Testicular torsion (TT) is a urologic emergency with potentially devastating consequences and costs for providers and patients alike. With an annual incidence of approximately 4.5 per 100,000 males aged 1-25 years, TT is an uncommon medical condition, yet is the third most common cause of medical malpractice suit in this demographic.1 Because of varying presentations and physical exam findings, along with diagnostic imaging subject to individual interpretation, ED providers may miss this time-sensitive diagnosis. Delays in identification and management of this surgical emergency significantly increase the morbidity associated with TT. Between 31.9% and 41.9% of such cases result in testicular loss.2 Accordingly, error in diagnosis is the most common major liability in paid TT malpractice suits, with an average reported settlement of $60,000.2 When encountering genitourinary and lower abdominal complaints in male patients, ED providers must maintain a heightened suspicion for TT. Below are medical-legal cases that highlight potential errors in the evaluation, work-up, and management of this high-risk condition.

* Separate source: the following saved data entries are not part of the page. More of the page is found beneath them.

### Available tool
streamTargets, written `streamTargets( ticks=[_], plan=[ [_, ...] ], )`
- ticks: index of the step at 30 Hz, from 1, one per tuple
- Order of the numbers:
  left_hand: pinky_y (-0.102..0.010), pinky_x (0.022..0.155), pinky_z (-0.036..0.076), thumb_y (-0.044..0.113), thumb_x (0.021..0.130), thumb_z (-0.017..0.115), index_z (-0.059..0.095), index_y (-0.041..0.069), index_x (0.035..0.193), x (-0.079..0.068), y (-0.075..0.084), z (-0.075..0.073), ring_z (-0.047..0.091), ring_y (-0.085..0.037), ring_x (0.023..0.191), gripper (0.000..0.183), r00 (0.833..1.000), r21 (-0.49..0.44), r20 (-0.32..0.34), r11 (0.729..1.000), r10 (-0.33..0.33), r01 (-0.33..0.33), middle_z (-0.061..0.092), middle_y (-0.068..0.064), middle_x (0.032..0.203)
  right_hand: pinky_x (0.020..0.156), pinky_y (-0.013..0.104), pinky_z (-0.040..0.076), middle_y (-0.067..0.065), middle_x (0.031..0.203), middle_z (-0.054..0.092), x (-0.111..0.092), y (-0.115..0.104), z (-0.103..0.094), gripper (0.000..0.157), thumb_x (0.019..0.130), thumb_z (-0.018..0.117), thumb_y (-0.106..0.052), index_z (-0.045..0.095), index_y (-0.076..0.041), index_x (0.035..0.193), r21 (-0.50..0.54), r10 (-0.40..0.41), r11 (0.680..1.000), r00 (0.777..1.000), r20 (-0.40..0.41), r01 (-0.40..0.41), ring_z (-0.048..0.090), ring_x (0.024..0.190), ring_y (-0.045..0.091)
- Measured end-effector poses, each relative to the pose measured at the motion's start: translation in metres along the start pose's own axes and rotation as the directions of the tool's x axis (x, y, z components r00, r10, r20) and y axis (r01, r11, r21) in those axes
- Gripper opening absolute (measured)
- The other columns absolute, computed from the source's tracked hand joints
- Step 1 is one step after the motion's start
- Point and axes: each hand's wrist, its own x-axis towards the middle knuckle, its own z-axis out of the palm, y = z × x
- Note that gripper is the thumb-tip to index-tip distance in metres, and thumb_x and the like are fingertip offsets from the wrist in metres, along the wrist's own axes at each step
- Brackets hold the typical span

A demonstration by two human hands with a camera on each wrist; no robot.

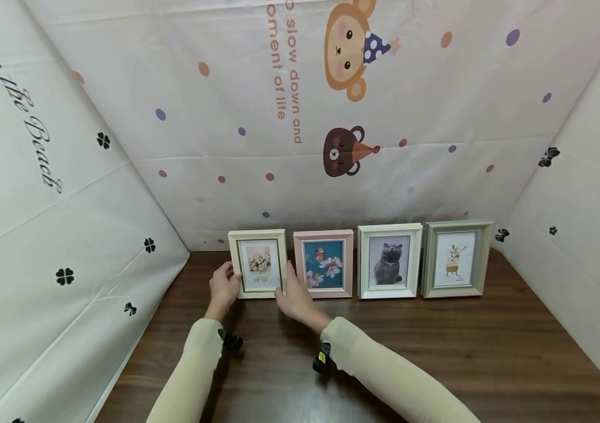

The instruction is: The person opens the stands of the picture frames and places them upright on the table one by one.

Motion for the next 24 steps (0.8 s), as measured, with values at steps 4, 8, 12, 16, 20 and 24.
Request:
streamTargets(
  ticks=[4,8,12,16,20,24],
  plan=[
    [-0.053,0.103,0.047,0.003,0.101,0.059,0.063,-0.001,0.131,-0.001,0.001,0.001,0.059,-0.039,0.122,0.031,1.000,-0.004,-0.005,1.000,0.016,-0.016,0.067,-0.025,0.127,0.103,0.051,0.049,0.027,0.157,0.039,-0.002,0.000,-0.001,0.077,0.101,0.058,-0.013,0.014,0.003,0.162,0.002,0.007,1.000,1.000,-0.004,-0.007,0.063,0.116,0.038],
    [-0.054,0.103,0.046,0.003,0.100,0.060,0.064,-0.001,0.129,-0.002,0.001,-0.002,0.060,-0.041,0.121,0.030,0.999,0.007,-0.010,0.999,0.038,-0.038,0.068,-0.026,0.125,0.107,0.051,0.046,0.026,0.160,0.035,-0.002,-0.001,0.001,0.077,0.101,0.059,-0.013,0.014,0.003,0.162,0.010,0.010,1.000,1.000,-0.007,-0.010,0.059,0.125,0.040],
    [-0.054,0.102,0.048,0.002,0.100,0.059,0.063,-0.002,0.130,-0.003,0.000,-0.006,0.060,-0.041,0.122,0.030,0.999,0.010,0.001,0.999,0.042,-0.042,0.067,-0.026,0.127,0.113,0.049,0.040,0.024,0.163,0.031,-0.002,-0.003,0.003,0.076,0.101,0.059,-0.013,0.015,0.003,0.162,0.008,0.009,1.000,1.000,-0.001,-0.009,0.048,0.138,0.038],
    [-0.053,0.101,0.049,0.002,0.101,0.059,0.063,-0.001,0.132,-0.003,-0.001,-0.008,0.061,-0.039,0.121,0.031,0.999,-0.010,0.013,0.999,0.047,-0.047,0.066,-0.026,0.129,0.116,0.049,0.037,0.024,0.164,0.029,-0.001,-0.004,0.002,0.075,0.101,0.059,-0.011,0.017,0.004,0.161,0.009,-0.003,1.000,1.000,-0.002,0.003,0.041,0.144,0.037],
    [-0.053,0.098,0.052,0.002,0.100,0.061,0.062,-0.003,0.133,-0.005,-0.003,-0.011,0.064,-0.040,0.118,0.033,0.998,-0.027,0.008,0.998,0.059,-0.059,0.066,-0.027,0.128,0.116,0.049,0.036,0.024,0.164,0.028,-0.004,-0.007,0.001,0.074,0.101,0.059,-0.011,0.017,0.004,0.161,0.022,0.003,1.000,1.000,0.015,-0.004,0.041,0.144,0.035],
    [-0.051,0.096,0.054,0.008,0.100,0.065,0.060,-0.001,0.138,-0.010,-0.006,-0.015,0.067,-0.038,0.116,0.039,0.997,-0.030,-0.020,0.997,0.069,-0.070,0.067,-0.025,0.129,0.113,0.050,0.040,0.023,0.163,0.030,-0.010,-0.010,-0.002,0.073,0.103,0.057,-0.014,0.017,0.003,0.161,0.027,0.023,0.999,0.998,0.052,-0.025,0.047,0.140,0.034]
  ],
)
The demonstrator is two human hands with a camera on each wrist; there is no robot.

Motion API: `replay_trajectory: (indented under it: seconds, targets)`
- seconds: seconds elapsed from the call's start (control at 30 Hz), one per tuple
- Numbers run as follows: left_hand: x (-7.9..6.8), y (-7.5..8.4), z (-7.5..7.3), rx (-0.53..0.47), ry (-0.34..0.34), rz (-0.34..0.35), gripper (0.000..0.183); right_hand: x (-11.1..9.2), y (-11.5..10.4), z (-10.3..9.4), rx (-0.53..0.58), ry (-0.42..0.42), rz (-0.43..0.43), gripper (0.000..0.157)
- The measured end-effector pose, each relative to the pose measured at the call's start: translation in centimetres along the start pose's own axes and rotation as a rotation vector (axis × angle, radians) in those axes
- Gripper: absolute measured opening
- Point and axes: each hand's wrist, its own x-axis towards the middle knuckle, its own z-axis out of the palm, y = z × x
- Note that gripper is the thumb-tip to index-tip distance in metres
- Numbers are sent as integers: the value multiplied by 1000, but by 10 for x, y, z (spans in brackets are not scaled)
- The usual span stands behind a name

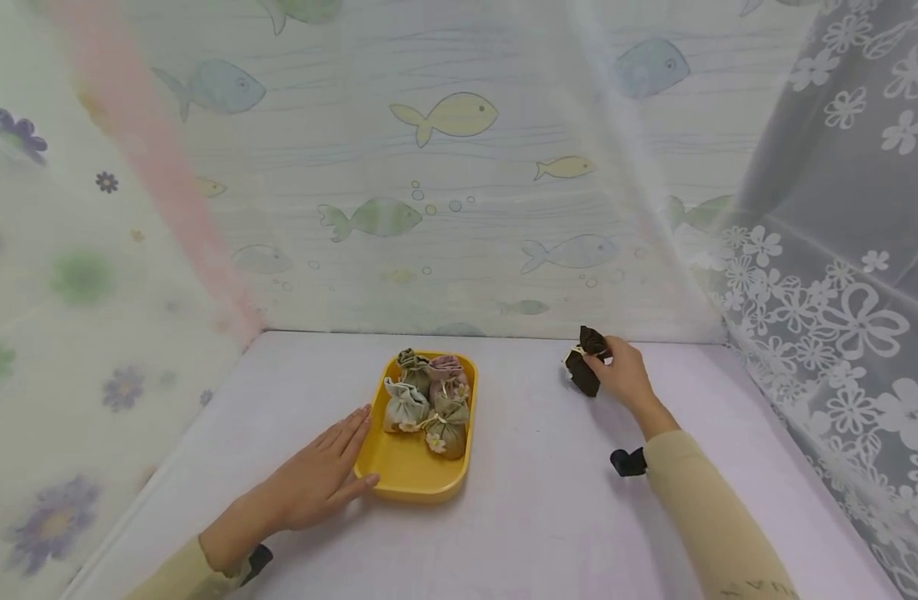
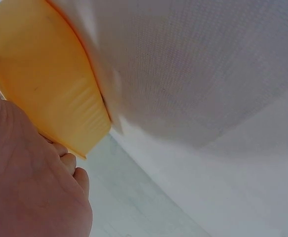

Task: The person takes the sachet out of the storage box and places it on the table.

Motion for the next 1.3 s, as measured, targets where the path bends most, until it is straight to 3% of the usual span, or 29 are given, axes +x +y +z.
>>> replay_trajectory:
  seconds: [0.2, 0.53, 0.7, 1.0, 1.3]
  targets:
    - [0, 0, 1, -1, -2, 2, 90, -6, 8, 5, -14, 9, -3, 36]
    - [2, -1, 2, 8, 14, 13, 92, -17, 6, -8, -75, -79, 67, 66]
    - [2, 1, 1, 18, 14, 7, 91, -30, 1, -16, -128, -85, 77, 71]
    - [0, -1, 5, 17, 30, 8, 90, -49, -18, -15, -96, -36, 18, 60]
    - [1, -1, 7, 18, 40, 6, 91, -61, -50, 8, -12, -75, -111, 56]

Case 1. A 12-year-old boy was referred to the ED by his pediatrician for a testicular ultrasound after sliding into base during a baseball game, resulting in a swollen and painful testis. On exam, the ED physician noted the testicle was three times larger than the other testis, albeit without scrotal ecchymosis or evidence of hernia. An ultrasound was interpreted by radiology as showing testicular contusion with interstitial edema, an epididymal head cyst and hydrocele, and slightly decreased vascularity in the left testis pole. The ED physician discussed these results with a urologist, who recommended a follow-up ultrasound in two weeks. Four days later, the patient returned with increased testicular pain and swelling, and repeat ultrasound revealed no flow to the testis. Following orchiectomy, a lawsuit was filed for failure to diagnose TT on the first evaluation, and a settlement of $662,500 was reached.3 It is likely that the physicians providing care in this case anchored on the trauma present and did not consider TT.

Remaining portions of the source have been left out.